##### MATERIAL TO PROCESS #####

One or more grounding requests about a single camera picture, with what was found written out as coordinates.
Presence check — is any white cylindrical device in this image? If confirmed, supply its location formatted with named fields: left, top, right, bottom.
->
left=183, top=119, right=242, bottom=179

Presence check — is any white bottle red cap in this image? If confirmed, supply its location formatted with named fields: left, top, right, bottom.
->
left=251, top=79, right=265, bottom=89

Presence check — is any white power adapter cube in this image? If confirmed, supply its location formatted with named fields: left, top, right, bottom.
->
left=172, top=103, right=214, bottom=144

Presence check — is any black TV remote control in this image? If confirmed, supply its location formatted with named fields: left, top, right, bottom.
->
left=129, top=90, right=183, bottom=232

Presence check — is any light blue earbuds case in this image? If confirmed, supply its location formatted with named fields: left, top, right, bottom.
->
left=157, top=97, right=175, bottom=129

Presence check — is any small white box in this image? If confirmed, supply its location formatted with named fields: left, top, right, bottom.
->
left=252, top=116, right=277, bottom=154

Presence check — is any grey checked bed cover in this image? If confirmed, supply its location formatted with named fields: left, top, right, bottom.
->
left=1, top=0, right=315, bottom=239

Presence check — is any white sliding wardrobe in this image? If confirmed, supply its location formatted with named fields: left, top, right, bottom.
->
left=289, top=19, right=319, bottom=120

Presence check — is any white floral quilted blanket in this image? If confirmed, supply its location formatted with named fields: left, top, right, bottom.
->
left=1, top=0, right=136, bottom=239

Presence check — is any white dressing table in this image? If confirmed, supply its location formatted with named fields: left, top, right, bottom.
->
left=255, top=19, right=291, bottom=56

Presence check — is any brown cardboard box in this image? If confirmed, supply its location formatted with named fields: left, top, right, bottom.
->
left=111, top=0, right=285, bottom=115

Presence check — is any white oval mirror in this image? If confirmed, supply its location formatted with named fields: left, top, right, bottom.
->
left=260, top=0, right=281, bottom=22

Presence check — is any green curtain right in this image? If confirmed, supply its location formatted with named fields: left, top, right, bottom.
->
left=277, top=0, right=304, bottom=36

#####

TASK ITEM —
When you reach the line holding "Presence check — is any small" in the records above, begin reproducing exactly, stop after the line holding "Presence check — is any white sliding", and output nothing else.

ANSWER BOX —
Presence check — is any small white box in this image? If confirmed, supply its location formatted with named fields: left, top, right, bottom.
->
left=252, top=116, right=277, bottom=154

Presence check — is any grey checked bed cover in this image? If confirmed, supply its location formatted with named fields: left, top, right, bottom.
->
left=1, top=0, right=315, bottom=239

Presence check — is any white sliding wardrobe in this image? If confirmed, supply its location formatted with named fields: left, top, right, bottom.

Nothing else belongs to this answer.